## [Task item]
Of the lines below, write out exactly those from the line with "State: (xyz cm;" through the line with "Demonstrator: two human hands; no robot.", both included, and skip the rest.

## [Data shown]
-=-=-=-=-
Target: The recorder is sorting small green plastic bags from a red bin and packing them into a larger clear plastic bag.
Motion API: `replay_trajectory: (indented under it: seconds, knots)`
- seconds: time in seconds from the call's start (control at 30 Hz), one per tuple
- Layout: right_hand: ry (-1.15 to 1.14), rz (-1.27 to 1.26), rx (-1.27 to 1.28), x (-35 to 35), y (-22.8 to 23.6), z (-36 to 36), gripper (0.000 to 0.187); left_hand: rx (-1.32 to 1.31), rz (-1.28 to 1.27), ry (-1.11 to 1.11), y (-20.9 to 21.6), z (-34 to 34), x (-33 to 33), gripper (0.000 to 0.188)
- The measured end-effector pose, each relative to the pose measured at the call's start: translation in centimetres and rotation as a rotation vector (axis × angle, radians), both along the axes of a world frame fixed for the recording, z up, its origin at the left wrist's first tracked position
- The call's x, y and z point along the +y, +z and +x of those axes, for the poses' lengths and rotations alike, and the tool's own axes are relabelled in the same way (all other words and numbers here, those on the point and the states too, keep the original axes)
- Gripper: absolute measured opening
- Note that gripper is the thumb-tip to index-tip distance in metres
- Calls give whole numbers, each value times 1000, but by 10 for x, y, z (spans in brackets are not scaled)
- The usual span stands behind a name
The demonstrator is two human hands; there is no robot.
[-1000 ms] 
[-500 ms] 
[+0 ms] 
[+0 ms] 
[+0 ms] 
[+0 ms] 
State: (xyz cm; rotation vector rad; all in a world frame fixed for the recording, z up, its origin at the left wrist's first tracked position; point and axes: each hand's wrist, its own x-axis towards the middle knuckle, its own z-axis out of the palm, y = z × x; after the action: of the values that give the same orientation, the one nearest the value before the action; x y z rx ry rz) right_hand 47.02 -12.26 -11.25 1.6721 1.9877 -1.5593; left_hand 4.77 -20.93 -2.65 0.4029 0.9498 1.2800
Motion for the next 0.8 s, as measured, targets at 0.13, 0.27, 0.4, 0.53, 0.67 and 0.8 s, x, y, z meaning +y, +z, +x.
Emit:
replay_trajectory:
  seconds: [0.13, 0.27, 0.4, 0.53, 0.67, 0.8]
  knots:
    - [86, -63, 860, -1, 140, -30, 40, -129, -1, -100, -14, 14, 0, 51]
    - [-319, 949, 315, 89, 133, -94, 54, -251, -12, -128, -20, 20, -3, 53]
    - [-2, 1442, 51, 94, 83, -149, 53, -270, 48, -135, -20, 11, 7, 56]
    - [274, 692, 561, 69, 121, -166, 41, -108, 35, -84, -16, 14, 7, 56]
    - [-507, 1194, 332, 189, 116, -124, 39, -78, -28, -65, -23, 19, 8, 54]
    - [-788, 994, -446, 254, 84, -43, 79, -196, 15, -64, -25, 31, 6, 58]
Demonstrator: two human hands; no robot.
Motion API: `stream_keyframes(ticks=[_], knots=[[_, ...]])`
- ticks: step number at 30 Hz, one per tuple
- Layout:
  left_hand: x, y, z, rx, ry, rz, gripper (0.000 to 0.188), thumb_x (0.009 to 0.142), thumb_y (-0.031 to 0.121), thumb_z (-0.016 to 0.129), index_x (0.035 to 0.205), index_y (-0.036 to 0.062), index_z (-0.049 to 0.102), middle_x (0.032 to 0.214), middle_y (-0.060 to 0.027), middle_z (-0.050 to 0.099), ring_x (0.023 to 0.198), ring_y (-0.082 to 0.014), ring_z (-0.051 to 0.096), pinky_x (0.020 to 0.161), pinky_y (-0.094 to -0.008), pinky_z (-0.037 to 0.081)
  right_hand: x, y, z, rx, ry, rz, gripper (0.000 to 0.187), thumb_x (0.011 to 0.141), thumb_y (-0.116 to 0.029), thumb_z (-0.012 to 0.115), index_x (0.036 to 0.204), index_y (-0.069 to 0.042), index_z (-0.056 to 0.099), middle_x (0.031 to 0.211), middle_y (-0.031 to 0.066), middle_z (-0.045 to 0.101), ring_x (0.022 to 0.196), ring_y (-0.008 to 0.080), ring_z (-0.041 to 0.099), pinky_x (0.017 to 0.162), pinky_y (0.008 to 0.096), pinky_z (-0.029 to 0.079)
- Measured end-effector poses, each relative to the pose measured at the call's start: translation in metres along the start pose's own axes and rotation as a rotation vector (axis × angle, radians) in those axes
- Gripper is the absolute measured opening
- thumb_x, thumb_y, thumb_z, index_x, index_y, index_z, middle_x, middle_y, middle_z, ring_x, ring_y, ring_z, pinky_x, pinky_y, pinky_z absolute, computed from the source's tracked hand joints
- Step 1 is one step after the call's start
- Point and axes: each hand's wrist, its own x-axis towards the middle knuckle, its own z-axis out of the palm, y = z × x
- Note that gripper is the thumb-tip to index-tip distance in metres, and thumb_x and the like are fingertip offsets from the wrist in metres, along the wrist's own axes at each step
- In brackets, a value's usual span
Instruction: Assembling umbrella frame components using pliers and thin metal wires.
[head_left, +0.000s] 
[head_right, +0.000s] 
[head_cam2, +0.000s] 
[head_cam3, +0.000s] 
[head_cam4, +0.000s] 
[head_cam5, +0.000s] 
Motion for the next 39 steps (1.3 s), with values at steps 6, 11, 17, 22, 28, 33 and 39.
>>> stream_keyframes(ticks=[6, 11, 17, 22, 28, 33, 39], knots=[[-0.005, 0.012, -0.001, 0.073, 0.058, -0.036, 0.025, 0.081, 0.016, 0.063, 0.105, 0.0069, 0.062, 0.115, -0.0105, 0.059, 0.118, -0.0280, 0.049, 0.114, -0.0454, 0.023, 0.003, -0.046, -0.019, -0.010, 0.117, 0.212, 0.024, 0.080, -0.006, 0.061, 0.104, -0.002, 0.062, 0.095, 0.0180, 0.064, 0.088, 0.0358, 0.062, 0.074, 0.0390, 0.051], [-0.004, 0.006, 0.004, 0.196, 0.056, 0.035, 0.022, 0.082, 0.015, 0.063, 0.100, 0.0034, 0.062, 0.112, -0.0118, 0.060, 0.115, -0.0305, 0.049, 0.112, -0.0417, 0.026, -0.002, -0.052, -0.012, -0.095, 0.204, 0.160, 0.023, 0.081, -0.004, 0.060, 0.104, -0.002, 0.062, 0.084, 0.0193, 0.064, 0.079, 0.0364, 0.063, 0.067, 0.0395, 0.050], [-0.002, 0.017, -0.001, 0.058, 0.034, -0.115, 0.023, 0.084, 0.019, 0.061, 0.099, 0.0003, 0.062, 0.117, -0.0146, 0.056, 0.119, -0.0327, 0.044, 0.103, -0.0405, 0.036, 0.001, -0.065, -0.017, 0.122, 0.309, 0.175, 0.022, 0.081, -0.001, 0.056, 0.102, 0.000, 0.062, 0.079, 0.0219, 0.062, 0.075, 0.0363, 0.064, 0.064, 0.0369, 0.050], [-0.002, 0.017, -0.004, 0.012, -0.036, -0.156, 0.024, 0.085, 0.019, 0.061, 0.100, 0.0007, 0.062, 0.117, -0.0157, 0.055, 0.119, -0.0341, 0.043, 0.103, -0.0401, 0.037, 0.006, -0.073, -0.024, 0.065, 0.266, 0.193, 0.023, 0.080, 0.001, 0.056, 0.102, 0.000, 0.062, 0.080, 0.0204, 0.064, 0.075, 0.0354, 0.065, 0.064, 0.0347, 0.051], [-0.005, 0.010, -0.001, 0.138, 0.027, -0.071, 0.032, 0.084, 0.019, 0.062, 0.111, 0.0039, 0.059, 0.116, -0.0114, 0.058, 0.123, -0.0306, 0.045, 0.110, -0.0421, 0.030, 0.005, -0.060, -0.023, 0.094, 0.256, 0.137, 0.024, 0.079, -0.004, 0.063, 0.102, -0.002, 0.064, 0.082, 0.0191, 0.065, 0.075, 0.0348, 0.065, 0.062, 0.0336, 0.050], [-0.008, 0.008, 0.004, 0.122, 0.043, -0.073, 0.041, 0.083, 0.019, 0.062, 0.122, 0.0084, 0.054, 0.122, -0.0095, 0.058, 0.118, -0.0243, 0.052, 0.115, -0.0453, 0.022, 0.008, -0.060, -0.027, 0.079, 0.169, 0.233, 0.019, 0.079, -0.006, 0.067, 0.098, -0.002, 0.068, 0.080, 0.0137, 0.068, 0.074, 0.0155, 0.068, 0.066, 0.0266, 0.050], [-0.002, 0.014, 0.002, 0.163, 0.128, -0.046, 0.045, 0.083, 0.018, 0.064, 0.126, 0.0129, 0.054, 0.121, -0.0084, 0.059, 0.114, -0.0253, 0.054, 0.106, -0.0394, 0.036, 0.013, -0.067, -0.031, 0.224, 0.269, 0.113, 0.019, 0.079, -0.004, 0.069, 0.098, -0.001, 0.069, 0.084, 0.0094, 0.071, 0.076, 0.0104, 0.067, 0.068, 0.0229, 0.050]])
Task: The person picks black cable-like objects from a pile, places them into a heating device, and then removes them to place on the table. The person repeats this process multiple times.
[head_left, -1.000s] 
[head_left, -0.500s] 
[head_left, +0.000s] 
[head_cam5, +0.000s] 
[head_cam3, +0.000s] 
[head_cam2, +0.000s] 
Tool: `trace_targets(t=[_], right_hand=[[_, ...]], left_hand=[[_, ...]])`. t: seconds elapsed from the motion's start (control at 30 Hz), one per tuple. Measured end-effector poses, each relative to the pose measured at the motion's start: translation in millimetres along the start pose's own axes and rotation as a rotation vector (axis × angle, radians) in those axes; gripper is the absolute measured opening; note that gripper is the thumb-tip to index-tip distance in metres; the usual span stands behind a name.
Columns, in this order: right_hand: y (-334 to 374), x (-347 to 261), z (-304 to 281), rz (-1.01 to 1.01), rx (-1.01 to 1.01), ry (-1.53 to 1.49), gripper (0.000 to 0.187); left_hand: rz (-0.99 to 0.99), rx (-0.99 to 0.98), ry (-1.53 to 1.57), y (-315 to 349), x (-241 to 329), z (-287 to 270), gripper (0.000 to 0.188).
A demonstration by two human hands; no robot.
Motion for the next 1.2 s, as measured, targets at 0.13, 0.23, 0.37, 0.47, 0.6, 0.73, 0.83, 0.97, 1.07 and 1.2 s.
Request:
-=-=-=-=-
## [Response box]
State: (xyz cm; rotation vector rad; all in a world frame fixed for the recording, z up, its origin at the left wrist's first tracked position; point and axes: each hand's wrist, its own x-axis towards the middle knuckle, its own z-axis out of the palm, y = z × x; after the action: of the values that give the same orientation, the one nearest the value before the action; x y z rx ry rz) right_hand 47.02 -12.26 -11.25 1.6721 1.9877 -1.5593; left_hand 4.77 -20.93 -2.65 0.4029 0.9498 1.2800
Motion for the next 0.8 s, as measured, targets at 0.13, 0.27, 0.4, 0.53, 0.67 and 0.8 s, x, y, z meaning +y, +z, +x.
Emit:
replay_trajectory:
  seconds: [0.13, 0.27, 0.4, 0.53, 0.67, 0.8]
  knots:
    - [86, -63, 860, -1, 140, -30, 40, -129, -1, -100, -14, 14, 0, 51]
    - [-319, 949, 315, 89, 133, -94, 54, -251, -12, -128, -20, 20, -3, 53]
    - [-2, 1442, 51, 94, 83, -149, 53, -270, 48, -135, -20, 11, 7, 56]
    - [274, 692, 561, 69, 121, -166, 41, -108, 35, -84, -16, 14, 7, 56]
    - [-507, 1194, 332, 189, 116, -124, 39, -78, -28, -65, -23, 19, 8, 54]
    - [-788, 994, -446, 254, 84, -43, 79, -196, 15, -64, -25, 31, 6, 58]
Demonstrator: two human hands; no robot.

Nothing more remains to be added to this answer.